■ Data provided
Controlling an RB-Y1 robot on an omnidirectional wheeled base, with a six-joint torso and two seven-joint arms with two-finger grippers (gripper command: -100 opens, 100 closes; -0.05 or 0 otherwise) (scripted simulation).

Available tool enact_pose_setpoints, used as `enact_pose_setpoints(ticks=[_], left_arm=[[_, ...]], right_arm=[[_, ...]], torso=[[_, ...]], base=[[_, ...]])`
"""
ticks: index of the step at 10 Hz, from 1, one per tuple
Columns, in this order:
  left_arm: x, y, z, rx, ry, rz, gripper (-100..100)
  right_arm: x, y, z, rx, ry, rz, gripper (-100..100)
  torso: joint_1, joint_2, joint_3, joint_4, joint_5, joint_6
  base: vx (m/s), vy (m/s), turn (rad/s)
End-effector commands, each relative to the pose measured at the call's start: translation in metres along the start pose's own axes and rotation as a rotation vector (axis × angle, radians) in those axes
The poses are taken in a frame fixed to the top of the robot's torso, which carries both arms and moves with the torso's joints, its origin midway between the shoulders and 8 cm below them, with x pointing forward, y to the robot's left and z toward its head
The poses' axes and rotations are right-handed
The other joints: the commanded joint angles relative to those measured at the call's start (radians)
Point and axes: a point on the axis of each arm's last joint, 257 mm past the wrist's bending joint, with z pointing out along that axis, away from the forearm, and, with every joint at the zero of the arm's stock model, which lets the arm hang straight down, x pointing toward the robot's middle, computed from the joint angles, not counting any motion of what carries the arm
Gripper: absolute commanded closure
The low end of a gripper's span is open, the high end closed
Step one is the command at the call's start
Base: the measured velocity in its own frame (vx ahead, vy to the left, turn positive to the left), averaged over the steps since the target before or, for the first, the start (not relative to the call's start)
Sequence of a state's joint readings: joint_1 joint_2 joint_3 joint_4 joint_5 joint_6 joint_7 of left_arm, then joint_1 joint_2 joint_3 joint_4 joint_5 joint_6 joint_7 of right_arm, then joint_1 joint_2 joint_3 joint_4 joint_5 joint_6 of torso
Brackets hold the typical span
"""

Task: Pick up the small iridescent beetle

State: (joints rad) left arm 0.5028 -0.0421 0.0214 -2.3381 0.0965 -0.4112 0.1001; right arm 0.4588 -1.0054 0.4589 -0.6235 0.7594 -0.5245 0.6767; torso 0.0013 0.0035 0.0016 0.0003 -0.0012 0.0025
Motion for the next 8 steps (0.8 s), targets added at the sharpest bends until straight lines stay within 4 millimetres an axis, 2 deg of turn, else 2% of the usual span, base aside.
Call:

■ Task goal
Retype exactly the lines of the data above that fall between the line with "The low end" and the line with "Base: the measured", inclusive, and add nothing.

■ Written response
The low end of a gripper's span is open, the high end closed
Step one is the command at the call's start
Base: the measured velocity in its own frame (vx ahead, vy to the left, turn positive to the left), averaged over the steps since the target before or, for the first, the start (not relative to the call's start)

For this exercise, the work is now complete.